- TASK GOAL -
Search the entries for the line containing "Is there any wooden". Repeat it, then every line after it, exactly through the final line.

= Beginning of Section =

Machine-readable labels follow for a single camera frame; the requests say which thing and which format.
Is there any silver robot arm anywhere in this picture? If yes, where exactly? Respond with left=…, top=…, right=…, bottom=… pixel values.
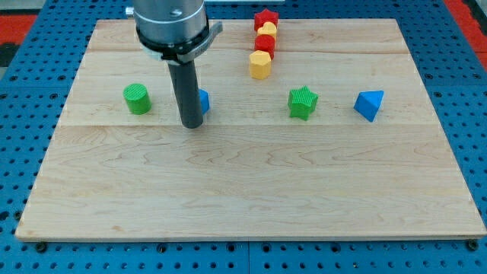
left=125, top=0, right=223, bottom=65

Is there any green star block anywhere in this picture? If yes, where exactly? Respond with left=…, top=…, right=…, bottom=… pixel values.
left=288, top=86, right=319, bottom=120

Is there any red star block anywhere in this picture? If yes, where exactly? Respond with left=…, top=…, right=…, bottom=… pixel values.
left=253, top=8, right=279, bottom=31

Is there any blue cube block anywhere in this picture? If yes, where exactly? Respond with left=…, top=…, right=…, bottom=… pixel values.
left=199, top=89, right=210, bottom=115

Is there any yellow hexagon block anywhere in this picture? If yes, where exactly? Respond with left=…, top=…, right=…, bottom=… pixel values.
left=249, top=50, right=272, bottom=80

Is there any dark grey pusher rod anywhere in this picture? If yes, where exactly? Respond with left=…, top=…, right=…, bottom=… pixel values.
left=168, top=61, right=203, bottom=129

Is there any red round block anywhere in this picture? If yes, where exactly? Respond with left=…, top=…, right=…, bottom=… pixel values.
left=254, top=34, right=275, bottom=59

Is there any wooden board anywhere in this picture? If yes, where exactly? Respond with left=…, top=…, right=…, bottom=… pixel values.
left=15, top=19, right=486, bottom=242

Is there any green cylinder block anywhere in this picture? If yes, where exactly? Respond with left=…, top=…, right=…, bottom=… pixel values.
left=123, top=83, right=151, bottom=115

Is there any blue triangle block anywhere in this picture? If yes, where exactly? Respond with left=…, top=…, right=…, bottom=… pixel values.
left=354, top=90, right=384, bottom=123

= End of Section =

- YOUR RESPONSE -
Is there any wooden board anywhere in this picture? If yes, where exactly? Respond with left=…, top=…, right=…, bottom=… pixel values.
left=15, top=19, right=486, bottom=242

Is there any green cylinder block anywhere in this picture? If yes, where exactly? Respond with left=…, top=…, right=…, bottom=… pixel values.
left=123, top=83, right=151, bottom=115

Is there any blue triangle block anywhere in this picture? If yes, where exactly? Respond with left=…, top=…, right=…, bottom=… pixel values.
left=354, top=90, right=384, bottom=123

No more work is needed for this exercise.